More severe infections, especially those accompanied by fever, rapid spreading, or signs of sepsis, may require intravenous antibiotics in a hospital. Elevating the affected limb and keeping it rested helps reduce swelling and speeds recovery. Marking the edge of the redness with a pen can help you track whether the area is growing or shrinking over time.

Preventing Recurrence

Cellulitis has a frustrating tendency to come back, particularly in the legs. The infection itself damages lymph vessels, which worsens swelling, which in turn makes future infections more likely. Breaking this cycle matters.

Daily skin care is the foundation: keeping skin moisturized to prevent cracking, treating athlete’s foot promptly, cleaning cuts thoroughly, and managing chronic swelling with compression stockings when appropriate. For people who have had at least two episodes of leg cellulitis within three years, preventive antibiotics are an option.
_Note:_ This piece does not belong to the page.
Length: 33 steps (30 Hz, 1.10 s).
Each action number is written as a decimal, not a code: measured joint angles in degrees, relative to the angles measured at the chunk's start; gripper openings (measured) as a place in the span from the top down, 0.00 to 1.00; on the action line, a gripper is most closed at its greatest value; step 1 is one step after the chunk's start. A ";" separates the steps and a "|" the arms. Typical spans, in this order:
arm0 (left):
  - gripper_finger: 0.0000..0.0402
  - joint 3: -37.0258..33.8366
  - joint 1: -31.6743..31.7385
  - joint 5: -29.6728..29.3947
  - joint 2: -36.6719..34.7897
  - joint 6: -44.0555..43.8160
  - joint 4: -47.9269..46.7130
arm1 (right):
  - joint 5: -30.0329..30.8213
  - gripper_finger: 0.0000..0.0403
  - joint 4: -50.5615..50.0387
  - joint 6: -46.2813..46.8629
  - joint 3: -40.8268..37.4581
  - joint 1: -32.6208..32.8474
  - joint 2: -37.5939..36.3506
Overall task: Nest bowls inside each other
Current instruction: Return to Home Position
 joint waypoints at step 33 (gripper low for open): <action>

A Cochrane review of five trials found that prophylactic antibiotics reduced the risk of recurrence by 69% while people were taking them. The number needed to treat was six, meaning for every six people on preventive antibiotics, one additional person avoided a recurrence.

The protection comes with a significant caveat: once the antibiotics are stopped, the benefit fades. Recurrence rates return to near-baseline levels after discontinuation. The most common side effects of long-term preventive antibiotics are nausea, diarrhea, rash, and yeast infections. This makes the non-drug strategies, like controlling swelling and maintaining skin integrity, essential companions to any prevention plan.